La riforma costituzionale è stata approvata definitivamente dal Parlamento. Non è quella che avrei scritto, ma rispetto al testo iniziale è sicuramente migliorata. Avrei preferito, se si voleva un Senato rappresentativo delle Regioni, varare il modello del Bundesrat tedesco. Nel caso di un Senato delle garanzie, la scelta era quella dell’elezione diretta da parte dei cittadini. Il compromesso realizzato è accettabile e abbiamo contribuito a definirlo. I senatori-consiglieri regionali non saranno espressione di trattative tra i gruppi politici ma saranno scelti dai cittadini. La forma e la collocazione di questa norma nella Costituzione non è la migliore possibile, ha ragione il professor Ainis. Ciò dipende anche dalla decisione assunta dalla presidenza delle Camere sull’ammissibilità degli emendamenti.
Non sono d’accordo con chi vede sconvolto l’equilibrio tra i poteri. L’elezione del presidente della Repubblica è sottratta al volere delle maggioranze di governo; altrettanto quella dei giudici della Corte Costituzionale; vengono resi agibili ai cittadini i referendum abrogativi e le leggi di iniziativa popolare; sono introdotti i referendum propositivi e di indirizzo.

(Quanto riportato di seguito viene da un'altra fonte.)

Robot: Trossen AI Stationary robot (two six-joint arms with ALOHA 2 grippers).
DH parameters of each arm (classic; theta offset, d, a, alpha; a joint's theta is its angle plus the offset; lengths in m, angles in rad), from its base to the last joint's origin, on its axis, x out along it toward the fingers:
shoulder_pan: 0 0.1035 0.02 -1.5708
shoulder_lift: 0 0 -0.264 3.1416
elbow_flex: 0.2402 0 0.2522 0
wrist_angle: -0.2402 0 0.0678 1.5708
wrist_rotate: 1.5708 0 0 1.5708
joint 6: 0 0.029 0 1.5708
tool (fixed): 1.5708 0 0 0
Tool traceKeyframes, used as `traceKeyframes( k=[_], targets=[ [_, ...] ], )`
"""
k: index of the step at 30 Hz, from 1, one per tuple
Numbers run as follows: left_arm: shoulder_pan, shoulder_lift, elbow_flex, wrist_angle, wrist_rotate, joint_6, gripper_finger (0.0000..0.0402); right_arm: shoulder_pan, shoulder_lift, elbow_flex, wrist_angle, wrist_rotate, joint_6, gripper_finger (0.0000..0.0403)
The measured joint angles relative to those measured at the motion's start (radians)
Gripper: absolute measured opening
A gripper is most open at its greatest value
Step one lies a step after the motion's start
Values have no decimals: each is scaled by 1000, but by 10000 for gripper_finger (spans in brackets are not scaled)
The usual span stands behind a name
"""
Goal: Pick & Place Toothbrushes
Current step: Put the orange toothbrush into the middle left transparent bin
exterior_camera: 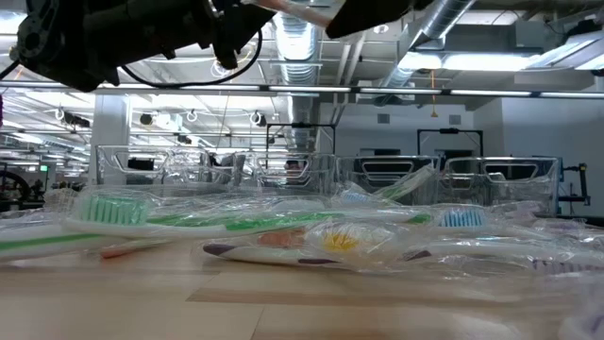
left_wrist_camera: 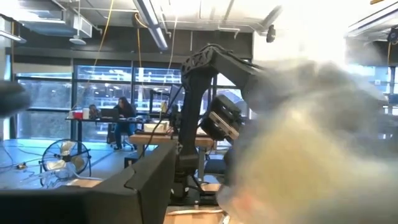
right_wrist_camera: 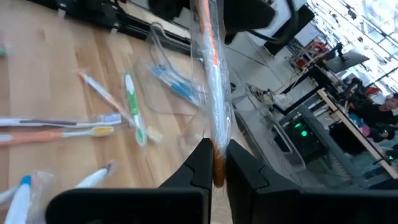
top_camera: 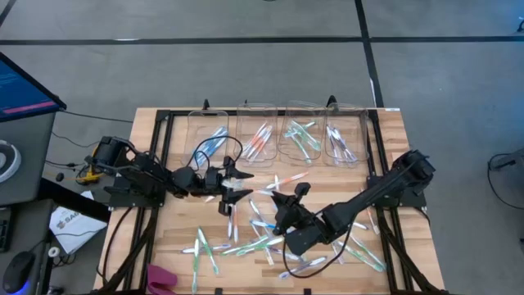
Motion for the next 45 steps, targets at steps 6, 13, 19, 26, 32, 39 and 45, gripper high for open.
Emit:
traceKeyframes(
  k=[6,13,19,26,32,39,45],
  targets=[
    [0,0,0,0,15,3,174,9,31,0,27,112,-39,13],
    [-1,0,0,4,23,4,137,32,22,1,86,179,-100,13],
    [0,0,0,0,19,5,118,18,28,1,119,152,-127,13],
    [0,0,0,3,21,51,70,11,28,1,121,124,-126,13],
    [-2,0,0,0,49,49,17,12,28,1,125,114,-103,49],
    [-2,0,-1,-12,48,50,15,21,28,1,125,118,-101,114],
    [-2,0,-1,-13,40,50,15,42,28,1,116,146,-100,157]
  ],
)
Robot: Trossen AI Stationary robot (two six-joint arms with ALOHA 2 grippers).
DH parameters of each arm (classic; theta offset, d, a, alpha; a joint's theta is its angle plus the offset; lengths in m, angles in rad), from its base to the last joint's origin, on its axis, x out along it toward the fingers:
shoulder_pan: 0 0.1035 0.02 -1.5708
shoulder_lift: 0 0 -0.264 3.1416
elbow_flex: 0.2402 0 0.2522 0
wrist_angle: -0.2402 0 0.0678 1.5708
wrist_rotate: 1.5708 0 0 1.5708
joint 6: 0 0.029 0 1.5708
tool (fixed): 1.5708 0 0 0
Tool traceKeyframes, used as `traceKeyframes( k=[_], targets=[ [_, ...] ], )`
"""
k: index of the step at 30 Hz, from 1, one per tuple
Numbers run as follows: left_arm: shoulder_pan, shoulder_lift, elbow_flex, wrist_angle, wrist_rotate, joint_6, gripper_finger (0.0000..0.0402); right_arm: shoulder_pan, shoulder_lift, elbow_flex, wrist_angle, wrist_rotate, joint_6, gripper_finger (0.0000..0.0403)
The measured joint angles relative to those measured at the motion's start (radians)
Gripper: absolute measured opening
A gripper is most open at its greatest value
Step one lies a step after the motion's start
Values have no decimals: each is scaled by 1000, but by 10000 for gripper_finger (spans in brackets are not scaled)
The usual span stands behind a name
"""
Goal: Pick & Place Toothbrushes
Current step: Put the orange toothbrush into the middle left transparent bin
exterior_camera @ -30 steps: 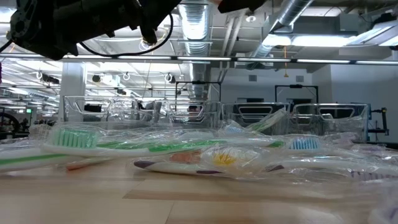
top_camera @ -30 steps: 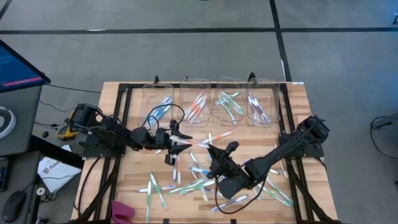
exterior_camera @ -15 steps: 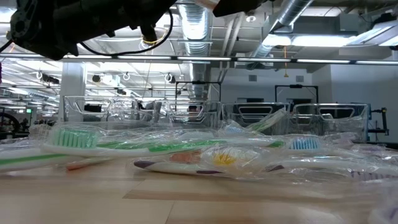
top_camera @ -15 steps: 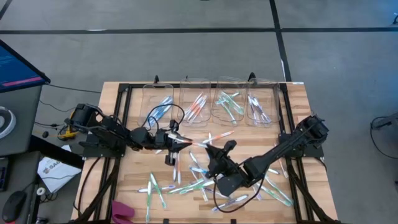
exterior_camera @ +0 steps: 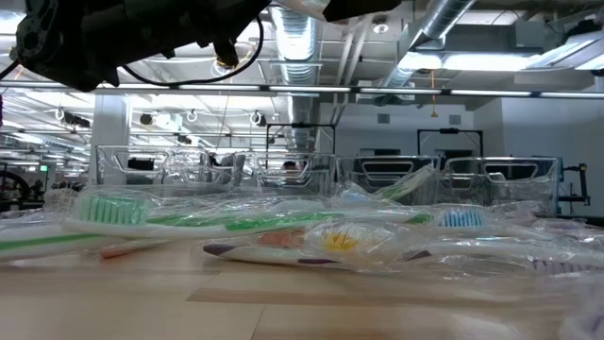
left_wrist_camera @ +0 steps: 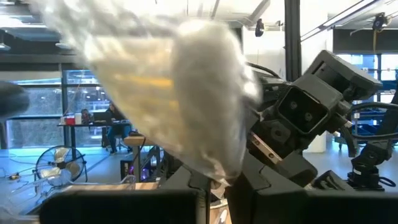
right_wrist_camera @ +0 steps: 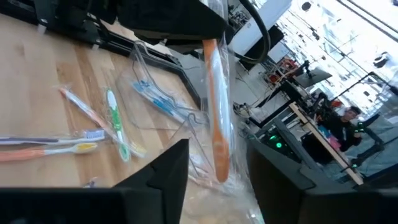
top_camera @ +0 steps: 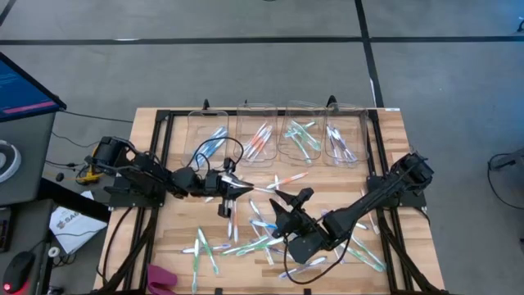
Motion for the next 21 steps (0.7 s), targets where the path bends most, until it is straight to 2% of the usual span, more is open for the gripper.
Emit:
traceKeyframes(
  k=[4,11,16,21],
  targets=[
    [0,-44,0,-90,-46,0,15,43,0,0,-3,79,-51,172],
    [0,-286,20,-532,-159,1,15,151,0,0,-3,243,-166,183],
    [13,-438,121,-945,-263,4,15,218,-3,0,-10,246,-244,183],
    [48,-454,232,-1184,-310,52,15,255,-32,0,-10,247,-236,174]
  ],
)
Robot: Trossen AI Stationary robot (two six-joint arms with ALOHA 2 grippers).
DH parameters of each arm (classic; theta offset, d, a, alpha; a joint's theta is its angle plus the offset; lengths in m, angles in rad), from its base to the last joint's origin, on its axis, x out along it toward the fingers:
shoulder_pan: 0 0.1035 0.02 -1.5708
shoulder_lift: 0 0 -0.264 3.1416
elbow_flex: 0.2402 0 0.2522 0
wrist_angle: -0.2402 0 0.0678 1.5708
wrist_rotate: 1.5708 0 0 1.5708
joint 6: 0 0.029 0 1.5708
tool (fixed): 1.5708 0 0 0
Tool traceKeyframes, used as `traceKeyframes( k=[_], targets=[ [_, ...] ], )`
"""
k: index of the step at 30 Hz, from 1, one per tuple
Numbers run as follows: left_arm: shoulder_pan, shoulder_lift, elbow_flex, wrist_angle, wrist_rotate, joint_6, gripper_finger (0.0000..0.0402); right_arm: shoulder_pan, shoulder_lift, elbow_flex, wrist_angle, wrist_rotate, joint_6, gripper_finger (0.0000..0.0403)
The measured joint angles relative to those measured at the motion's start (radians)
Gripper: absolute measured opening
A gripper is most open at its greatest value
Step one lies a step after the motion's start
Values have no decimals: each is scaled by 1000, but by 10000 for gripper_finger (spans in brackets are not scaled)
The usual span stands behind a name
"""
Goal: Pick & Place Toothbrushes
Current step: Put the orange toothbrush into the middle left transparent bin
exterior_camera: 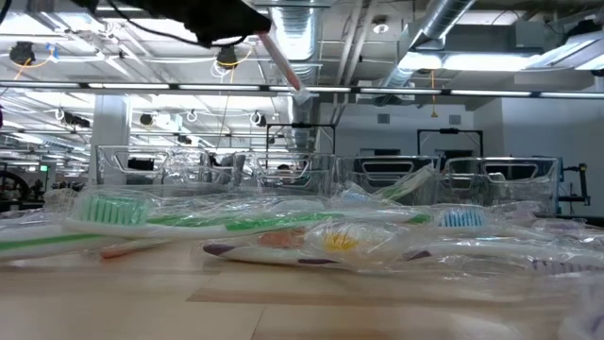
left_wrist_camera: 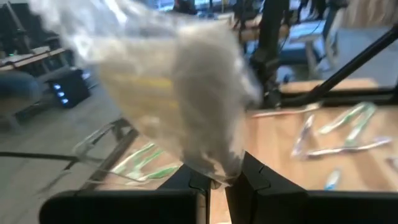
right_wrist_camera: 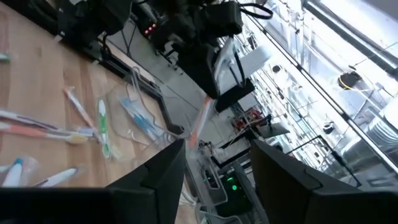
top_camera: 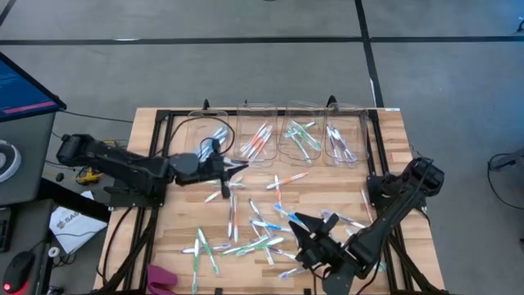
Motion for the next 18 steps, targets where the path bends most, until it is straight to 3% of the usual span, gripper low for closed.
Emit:
traceKeyframes(
  k=[8,18],
  targets=[
    [158,74,265,-380,8,4,15,6,-29,0,-20,0,53,159],
    [392,309,621,-845,208,-33,15,6,-29,0,-45,0,113,153]
  ],
)
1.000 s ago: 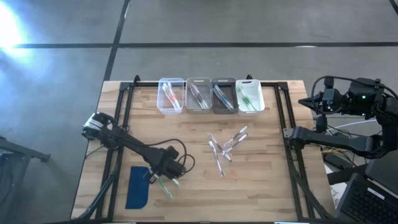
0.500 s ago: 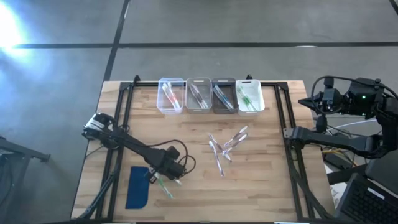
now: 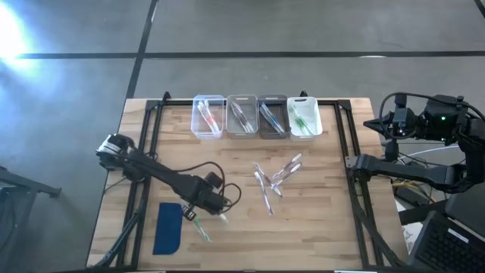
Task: Pick & Place Toothbrushes
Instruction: Put the green toothbrush into the white bin
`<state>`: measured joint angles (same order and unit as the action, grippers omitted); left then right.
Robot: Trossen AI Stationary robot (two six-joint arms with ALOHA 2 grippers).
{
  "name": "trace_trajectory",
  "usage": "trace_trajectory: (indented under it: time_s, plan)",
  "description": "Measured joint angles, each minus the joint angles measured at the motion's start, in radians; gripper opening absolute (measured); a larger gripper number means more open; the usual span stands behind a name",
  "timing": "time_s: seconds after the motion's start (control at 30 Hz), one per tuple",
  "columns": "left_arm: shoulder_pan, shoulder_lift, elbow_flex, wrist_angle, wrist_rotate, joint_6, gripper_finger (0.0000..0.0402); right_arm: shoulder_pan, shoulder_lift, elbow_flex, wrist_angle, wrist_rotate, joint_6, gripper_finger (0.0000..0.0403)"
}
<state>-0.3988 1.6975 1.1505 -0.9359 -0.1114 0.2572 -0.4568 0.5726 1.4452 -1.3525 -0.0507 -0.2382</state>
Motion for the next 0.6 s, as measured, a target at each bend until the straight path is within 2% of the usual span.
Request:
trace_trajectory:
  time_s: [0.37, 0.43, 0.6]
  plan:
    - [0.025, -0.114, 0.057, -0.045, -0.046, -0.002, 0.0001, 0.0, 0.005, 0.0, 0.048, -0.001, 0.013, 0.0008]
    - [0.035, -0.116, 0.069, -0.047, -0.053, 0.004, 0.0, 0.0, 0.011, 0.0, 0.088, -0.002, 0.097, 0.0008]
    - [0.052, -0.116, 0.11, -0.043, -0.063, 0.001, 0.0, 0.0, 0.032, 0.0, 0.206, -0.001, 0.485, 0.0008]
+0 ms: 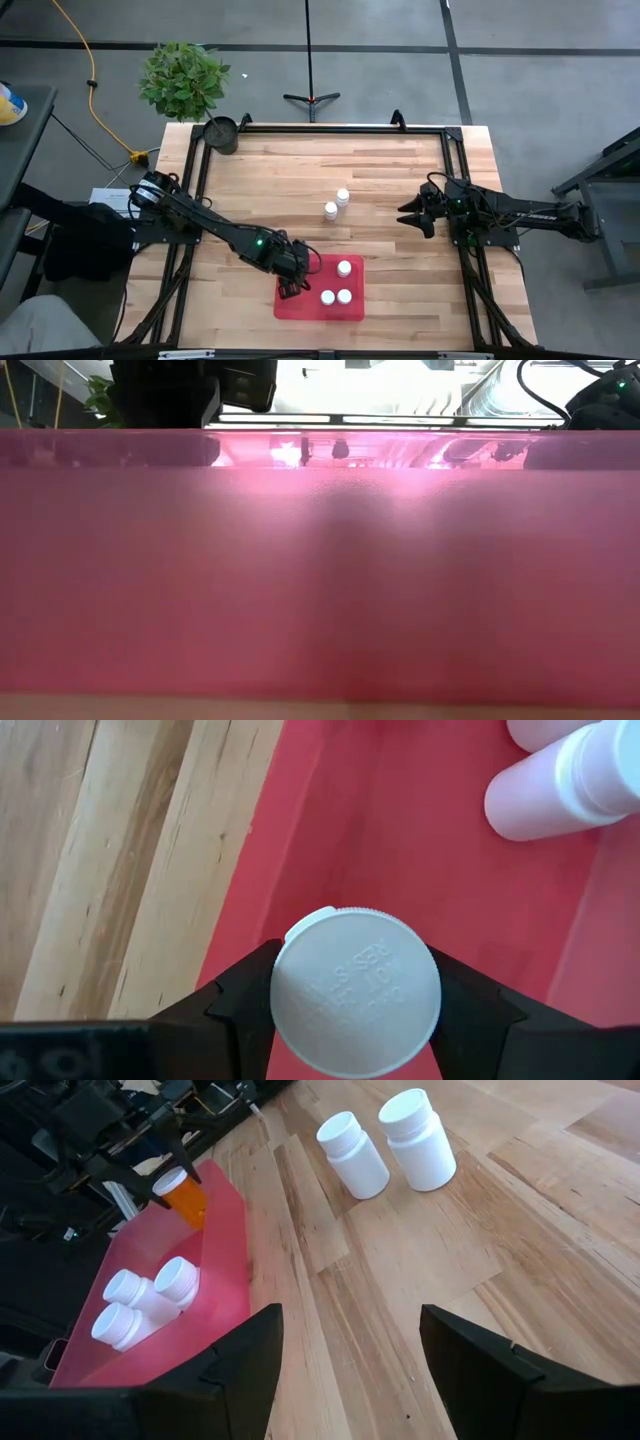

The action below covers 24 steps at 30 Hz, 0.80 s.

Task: Pick and place pill bottles into a basket
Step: Put the orange pill bottle into the red bin

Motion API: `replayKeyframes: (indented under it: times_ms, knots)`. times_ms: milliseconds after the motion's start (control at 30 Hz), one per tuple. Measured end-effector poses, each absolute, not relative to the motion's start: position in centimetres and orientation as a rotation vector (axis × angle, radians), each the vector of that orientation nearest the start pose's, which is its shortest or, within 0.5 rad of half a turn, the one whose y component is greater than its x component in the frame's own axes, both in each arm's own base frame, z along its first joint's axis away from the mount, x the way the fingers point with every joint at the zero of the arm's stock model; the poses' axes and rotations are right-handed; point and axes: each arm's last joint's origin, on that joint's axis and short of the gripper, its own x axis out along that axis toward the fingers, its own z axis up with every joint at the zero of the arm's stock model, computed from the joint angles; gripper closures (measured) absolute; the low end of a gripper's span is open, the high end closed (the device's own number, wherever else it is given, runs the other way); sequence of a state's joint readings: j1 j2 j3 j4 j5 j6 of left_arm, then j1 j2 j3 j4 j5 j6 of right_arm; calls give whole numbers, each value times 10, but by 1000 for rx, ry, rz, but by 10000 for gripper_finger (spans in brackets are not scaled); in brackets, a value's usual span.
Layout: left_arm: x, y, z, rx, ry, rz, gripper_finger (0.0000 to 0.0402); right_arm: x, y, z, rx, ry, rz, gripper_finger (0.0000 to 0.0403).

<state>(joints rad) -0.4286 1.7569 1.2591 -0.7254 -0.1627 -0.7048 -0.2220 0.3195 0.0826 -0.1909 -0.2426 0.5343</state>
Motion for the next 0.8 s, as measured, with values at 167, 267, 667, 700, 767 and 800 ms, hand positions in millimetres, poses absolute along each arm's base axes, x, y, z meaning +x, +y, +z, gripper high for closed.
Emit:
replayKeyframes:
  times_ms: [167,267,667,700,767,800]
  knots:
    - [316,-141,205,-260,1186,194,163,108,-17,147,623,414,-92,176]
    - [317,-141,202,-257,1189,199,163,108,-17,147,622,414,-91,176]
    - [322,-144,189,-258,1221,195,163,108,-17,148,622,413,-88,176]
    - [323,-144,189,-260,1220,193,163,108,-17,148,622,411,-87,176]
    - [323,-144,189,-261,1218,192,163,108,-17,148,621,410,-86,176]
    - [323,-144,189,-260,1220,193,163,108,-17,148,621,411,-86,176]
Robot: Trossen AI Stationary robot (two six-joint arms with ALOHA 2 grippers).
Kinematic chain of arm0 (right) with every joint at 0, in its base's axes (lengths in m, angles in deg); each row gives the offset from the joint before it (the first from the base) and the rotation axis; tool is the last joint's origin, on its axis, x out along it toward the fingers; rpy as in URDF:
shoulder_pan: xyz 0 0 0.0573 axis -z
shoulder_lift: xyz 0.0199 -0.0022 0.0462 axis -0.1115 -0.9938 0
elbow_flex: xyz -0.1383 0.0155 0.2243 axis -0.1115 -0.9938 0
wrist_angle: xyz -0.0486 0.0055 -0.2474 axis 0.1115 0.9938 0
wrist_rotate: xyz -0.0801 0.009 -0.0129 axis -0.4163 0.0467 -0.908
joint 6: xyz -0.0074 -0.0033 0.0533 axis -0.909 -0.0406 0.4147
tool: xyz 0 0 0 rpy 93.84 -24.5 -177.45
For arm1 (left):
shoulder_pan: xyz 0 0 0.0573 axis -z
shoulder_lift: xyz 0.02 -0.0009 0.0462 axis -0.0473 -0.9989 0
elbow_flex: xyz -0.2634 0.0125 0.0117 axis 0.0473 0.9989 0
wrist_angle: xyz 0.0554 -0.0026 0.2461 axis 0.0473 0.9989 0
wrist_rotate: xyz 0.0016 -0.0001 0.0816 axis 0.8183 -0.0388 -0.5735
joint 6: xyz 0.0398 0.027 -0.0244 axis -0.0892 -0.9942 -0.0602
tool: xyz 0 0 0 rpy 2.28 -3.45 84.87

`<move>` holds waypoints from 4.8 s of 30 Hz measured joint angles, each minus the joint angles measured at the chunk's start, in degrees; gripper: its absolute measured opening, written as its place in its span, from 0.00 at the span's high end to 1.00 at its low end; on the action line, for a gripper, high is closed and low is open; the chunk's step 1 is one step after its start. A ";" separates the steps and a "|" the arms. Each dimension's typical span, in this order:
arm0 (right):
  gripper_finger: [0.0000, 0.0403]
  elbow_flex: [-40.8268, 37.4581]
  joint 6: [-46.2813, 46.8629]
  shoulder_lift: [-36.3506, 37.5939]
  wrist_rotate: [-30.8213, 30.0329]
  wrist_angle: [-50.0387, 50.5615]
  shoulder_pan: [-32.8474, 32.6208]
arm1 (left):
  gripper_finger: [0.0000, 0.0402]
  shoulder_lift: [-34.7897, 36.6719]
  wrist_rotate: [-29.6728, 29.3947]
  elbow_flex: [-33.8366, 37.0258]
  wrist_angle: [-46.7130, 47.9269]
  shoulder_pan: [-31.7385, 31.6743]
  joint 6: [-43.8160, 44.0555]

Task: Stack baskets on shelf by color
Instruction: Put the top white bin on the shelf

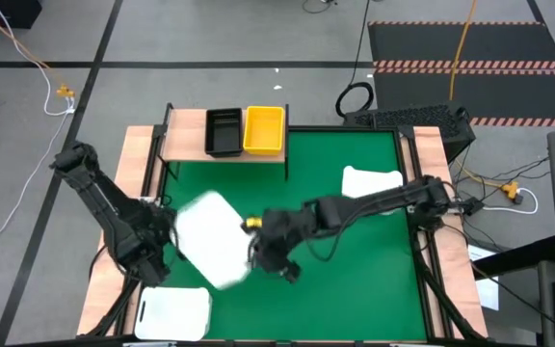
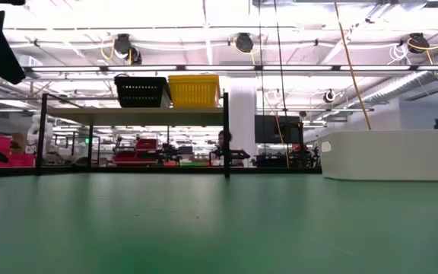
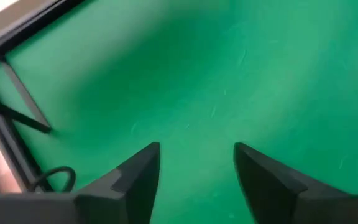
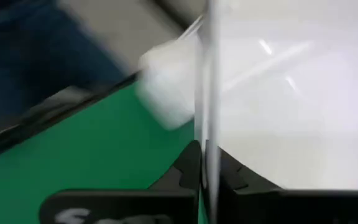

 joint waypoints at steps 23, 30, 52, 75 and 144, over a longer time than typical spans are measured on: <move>1.00 1.79 4.64 -19.61 10.21 -60.50 26.27 | 0.49 6.15 -5.15 1.72 7.67 10.50 -22.01; 1.00 11.22 7.86 -27.63 11.84 -59.85 28.21 | 0.49 11.48 -9.39 1.72 7.84 8.98 -27.01; 1.00 21.29 2.92 -25.94 -3.88 -27.79 24.27 | 0.48 15.37 -16.04 1.78 7.81 5.81 -28.05; 1.00 14.86 -7.21 -21.97 -8.15 -19.72 18.64 | 0.49 12.36 -24.53 -10.72 -21.02 -7.63 -83.72; 0.72 -77.08 31.23 22.69 0.38 -81.03 -1.54 | 0.99 -2.06 12.82 -32.01 6.48 -1.56 -58.64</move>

A ottobre, con il referendum costituzionale, saranno i cittadini ad avere l’ultima parola. È giusto che sia così. Del resto lo abbiamo posto, al Senato, come una delle condizioni per il voto a favore. Ora risultano decisivi, per lo stesso referendum, alcuni impegni che pubblicamente devono assumersi il Pd e la maggioranza di governo. La legge per l’elezione dei senatori deve essere incardinata prima del referendum e approvata entro la legislatura. Occorre dare attuazione alla previsione costituzionale che introduce i referendum propositivi e di indirizzo. La democrazia vive se c’è partecipazione. Non si tratta solo di votare sì al referendum, in coerenza con il voto in Parlamento: è necessario un impegno collettivo. È inaccettabile e sbagliato ridurlo o ad un plebiscito dai toni personalistici o ad una contrapposizione dalle forzature catastrofiste. Anche perché il capitolo della Costituzione non è concluso.
Nella prossima legislatura dovrà essere definito con chiarezza il ruolo del presidente del Consiglio. Con l’Italicum di fatto sarà eletto direttamente. Sarà bene precisarne i poteri e quelli del presidente della Repubblica. Per me è giusto che il premier nomini e revochi i ministri. Ma in caso di crisi di governo? Il presidente della Repubblica dovrà prenderne atto come un notaio e sciogliere la Camera, o potrà ricercare un nuovo premier all’interno della maggioranza di governo? Per me sì. Sono nodi importanti da sciogliere e richiedono non divisioni manichee, ma dialogo e paziente ricerca di convergenze. La Costituzione è del popolo italiano.
Anche sull’Italicum sarebbe opportuna, finché si è in tempo, una riflessione critica: superare le pluricandidature e, in caso di ballottaggio, consentire gli apparentamenti sarebbe una decisione saggia e giusta. Non un cedimento, ma un atto di responsabilità verso il Paese.